THE EFFECT OF INITIAL VOID CONFIGURATION ON THE MORPHOLOGICAL EVOLUTION UNDER THE ACTION OF NORMALIZED ELECTRON WIND FORCES
Ersin Emre OREN and Tarik O. OGURTANI
Department of Metallurgical and Materials Engineering, Middle East Technical University, Ankara 06531,
Turkey
In these studies a comprehensive picture of void shape evolution dynamics and its strong dependence on the initial configuration has been thoroughly investigated by utilizing hypocycloid algebra to generate four different shapes of main interest. Our mathematical model on the isotropic diffusion and mass accumulation on void surfaces, under the action of applied electrostatic potential and capillary effects, follows a novel irreversible but discrete thermodynamic formalism of interphases and surfaces.

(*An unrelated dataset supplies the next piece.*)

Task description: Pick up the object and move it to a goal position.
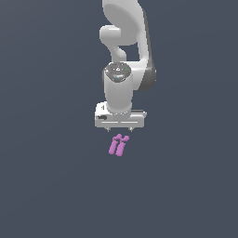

As a result during the intragranual motion, in addition to the crescent–like slit formation, very rich and also unusual void morphological variations such as fragmentations into the daughter voids or inner island generation have been observed under the severe (normalized) electron wind intensities or very long exposure times. In these numerical experiments, the Euler’s method of finite differences with an automatic time step self-adjustment has been utilized in combination with a rather powerful and fast boundary element method (BEM) for the solution of the Laplace equation.